HPC simulations for PEM fuel cells

The goal is to improve TRUST-FC software -a joint development between LITEN and DES institutes at CEA- for detailed full 3D simulation of hydrogene PEM fuel cells and to run simulations on whole real bipolar plate geometries. Funded by AIDAS virtual lab (CEA/Forshungs Zentrum Juelich), a fully coupled electro-chemical, fluidic and thermal model has been built, based on CEA software TRUST. The model has been benchmarked against its FZJ counterpart (Open fuelcell, based on OpenFoam). The candidate will adapt the software and toolchain to larger and larger meshes up to billion cells meshes required to model a full bipolar plate. Besides, he will introduce two phase flow models in order to address the current technological challenges (local flooding or dryout). This ambitious project is actively supported by close collaboration with CEA/DES and FZJ.

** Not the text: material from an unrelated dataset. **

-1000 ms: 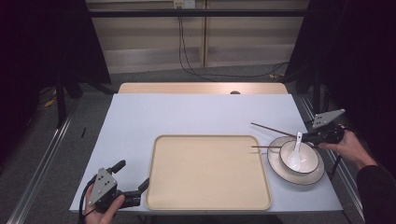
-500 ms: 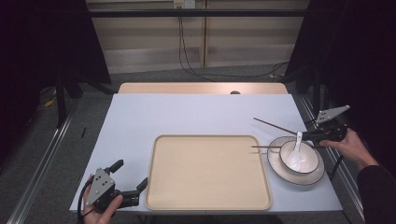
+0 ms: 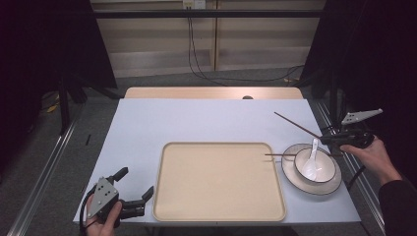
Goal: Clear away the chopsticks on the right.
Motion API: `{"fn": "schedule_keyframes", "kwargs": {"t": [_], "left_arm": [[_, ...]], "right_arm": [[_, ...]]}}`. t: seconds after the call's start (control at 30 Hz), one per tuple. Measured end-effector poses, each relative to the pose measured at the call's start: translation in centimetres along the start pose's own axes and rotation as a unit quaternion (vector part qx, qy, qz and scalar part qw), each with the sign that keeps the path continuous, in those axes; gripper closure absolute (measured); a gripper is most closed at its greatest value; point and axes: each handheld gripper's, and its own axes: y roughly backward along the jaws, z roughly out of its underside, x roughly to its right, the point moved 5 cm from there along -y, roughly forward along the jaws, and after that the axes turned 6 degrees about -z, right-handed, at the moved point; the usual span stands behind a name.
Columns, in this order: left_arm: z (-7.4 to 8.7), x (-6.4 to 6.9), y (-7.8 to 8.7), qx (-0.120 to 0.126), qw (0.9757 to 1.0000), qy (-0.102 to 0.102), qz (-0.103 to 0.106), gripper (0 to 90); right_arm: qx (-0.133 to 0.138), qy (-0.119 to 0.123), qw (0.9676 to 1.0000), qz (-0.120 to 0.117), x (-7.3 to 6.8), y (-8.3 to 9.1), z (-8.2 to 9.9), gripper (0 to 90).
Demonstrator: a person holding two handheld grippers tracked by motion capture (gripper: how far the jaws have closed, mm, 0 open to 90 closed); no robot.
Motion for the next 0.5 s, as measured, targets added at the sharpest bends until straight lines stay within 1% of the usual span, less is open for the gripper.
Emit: {"fn": "schedule_keyframes", "kwargs": {"t": [0.03,0.07,0.1,0.13,0.17,0.23,0.27,0.3,0.33,0.4,0.43,0.47,0.5], "left_arm": [[0.0,0.0,0.0,0.001,1.0,0.0,-0.003,0.9],[0.0,0.0,0.0,0.002,1.0,0.002,-0.003,0.8],[0.0,-0.1,0.0,0.003,1.0,0.001,-0.004,0.8],[0.0,-0.1,0.0,0.003,1.0,0.001,-0.004,0.8],[0.0,-0.1,0.0,0.003,1.0,0.0,-0.003,0.7],[0.0,0.0,0.0,0.002,1.0,0.001,-0.003,0.7],[0.0,0.0,0.0,0.003,1.0,0.003,0.002,0.7],[0.0,0.1,0.0,0.004,0.9999,0.011,0.011,0.7],[0.1,0.0,0.1,0.004,0.9998,0.006,0.016,0.7],[0.0,-0.1,0.2,0.006,0.9999,0.004,0.011,0.8],[0.0,-0.1,0.2,0.009,0.9999,0.003,0.013,0.8],[0.0,-0.1,0.2,0.011,0.9998,0.003,0.015,0.7],[0.0,-0.1,0.2,0.012,0.9998,0.002,0.013,0.7]], "right_arm": [[0.008,-0.009,0.9999,-0.001,-0.2,0.2,-0.1,86.1],[0.008,-0.013,0.9998,0.008,-0.2,0.4,-0.2,86.1],[0.013,-0.015,0.9998,0.009,-0.3,0.5,-0.3,86.0],[0.017,-0.024,0.9995,0.01,-0.4,0.8,-0.4,86.1],[0.027,-0.028,0.9992,0.011,-0.6,1.1,-0.6,86.1],[0.029,-0.028,0.9991,0.012,-0.7,1.3,-0.8,86.1],[0.029,-0.039,0.9987,0.017,-0.9,1.5,-0.9,86.1],[0.035,-0.042,0.9981,0.027,-1.2,1.9,-1.2,86.0],[0.035,-0.042,0.9981,0.027,-1.2,1.9,-1.2,86.0],[0.039,-0.046,0.9978,0.026,-1.7,2.2,-1.5,86.1],[0.04,-0.049,0.9976,0.027,-1.9,2.4,-1.5,86.1],[0.044,-0.053,0.9972,0.029,-2.2,2.7,-1.6,86.1],[0.053,-0.055,0.9967,0.026,-2.6,2.9,-1.7,86.1]]}}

Production of green hydrogen and ammonia from offshore energy

This subject is dedicated to the high potential of offshore wind power in the high seas, where it seems extremely complicated and expensive to install an electric transmission to a continental grid. In addition, the IMO, a United Nation agency that is responsible for environmental impacts of ships, adopted ambitious targets to reduce greenhouse gas (GHG) emissions from marine shipping. The IMO plan regulates carbon dioxide (CO2 ) emissions from ships and requires shipping companies to halve their GHG emissions by 2050 (compared to 2008 levels).

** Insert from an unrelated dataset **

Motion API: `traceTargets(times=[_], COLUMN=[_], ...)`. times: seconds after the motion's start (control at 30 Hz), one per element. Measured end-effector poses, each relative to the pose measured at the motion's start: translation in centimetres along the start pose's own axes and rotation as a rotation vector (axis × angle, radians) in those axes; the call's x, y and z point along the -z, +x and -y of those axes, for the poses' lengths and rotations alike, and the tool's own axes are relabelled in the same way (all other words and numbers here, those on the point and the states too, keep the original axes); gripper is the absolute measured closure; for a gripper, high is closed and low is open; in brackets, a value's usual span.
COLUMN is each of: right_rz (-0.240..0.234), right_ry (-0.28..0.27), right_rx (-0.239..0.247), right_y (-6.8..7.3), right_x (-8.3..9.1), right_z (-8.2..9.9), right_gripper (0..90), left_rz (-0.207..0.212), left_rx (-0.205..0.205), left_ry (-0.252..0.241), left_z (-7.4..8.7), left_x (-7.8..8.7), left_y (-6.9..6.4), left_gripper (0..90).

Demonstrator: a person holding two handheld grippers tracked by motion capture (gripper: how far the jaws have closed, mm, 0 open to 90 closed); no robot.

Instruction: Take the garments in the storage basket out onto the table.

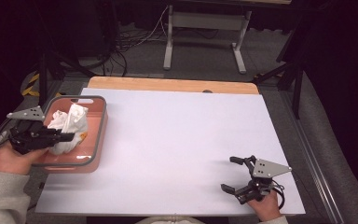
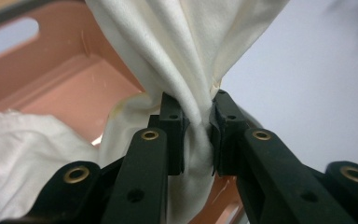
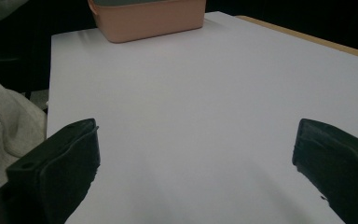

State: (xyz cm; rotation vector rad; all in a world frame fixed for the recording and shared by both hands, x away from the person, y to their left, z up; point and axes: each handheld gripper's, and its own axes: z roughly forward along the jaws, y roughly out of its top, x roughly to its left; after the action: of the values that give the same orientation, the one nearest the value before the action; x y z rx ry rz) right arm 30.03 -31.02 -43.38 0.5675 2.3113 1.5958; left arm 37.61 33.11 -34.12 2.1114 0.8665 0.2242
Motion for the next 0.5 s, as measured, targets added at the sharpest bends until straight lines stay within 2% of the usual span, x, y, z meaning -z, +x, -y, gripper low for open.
traceTargets(times=[0.03, 0.2, 0.23, 0.27, 0.33, 0.5], right_rz=[0.0, -0.001, -0.002, -0.003, -0.005, -0.007], right_ry=[0.0, 0.0, 0.001, 0.003, 0.005, 0.007], right_rx=[0.0, -0.002, -0.001, 0.0, 0.0, 0.0], right_y=[0.0, 0.0, 0.0, 0.0, 0.0, 0.0], right_x=[0.0, 0.0, 0.0, -0.1, -0.1, -0.1], right_z=[0.0, 0.0, 0.0, 0.0, 0.0, 0.1], right_gripper=[1.2, 1.2, 1.2, 1.1, 1.1, 1.1], left_rz=[-0.004, -0.023, -0.023, -0.024, -0.01, -0.021], left_rx=[0.009, 0.005, 0.005, 0.007, 0.009, -0.011], left_ry=[-0.019, -0.119, -0.119, -0.166, -0.207, -0.273], left_z=[0.0, -0.1, -0.1, -0.1, -0.2, -0.7], left_x=[0.1, 1.2, 1.2, 1.7, 2.0, 2.8], left_y=[-0.1, -0.1, -0.1, -0.1, -0.2, -0.4], left_gripper=[78.2, 78.2, 78.2, 78.2, 78.2, 78.2])
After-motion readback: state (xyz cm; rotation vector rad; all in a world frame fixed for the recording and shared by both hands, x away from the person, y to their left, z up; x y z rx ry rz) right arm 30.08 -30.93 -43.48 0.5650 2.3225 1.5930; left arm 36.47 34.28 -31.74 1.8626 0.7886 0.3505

Different ways are being explored in order to identify the best low-carbon fuel that will be able to power new marine propulsion systems without GHC emissions (and others polluants like Sox, Nox…).
Hydrogen combined with a fuel cell is a good option for small application (fishing boat…). However, issues associated with hydrogen storage and distribution (low energy density) are currently a barrier for its implementation for large and massive marine application which drivess 80–90% global trade, moving over 10 billion tonnes of containers, solid and liquid bulk cargo across the world’s oceans annually.
Hence, other indirect storage media are currently being considered. Of these, ammonia is a carbon free carrier which offers high energy density. First studies and demonstration projects show that it could be used as a fuel coupled with a new generation of high-temperature fuel cells (SOFC) or internal combustion engines.
This project focuses on the green ammonia production on a high seas platform including an offshore wind farm that use renewable electricity to first generate hydrogen from water (via electrolysis) and nitrogen from air and then combine both in a Haber-Bosch process to synthesize ammonia. The objective is to develop modeling tools (Modelica / Dymola environment) in order to build, simulate and optimize "wind to ammonia" systems and energy management solutions to minimize the production cost of ammonia.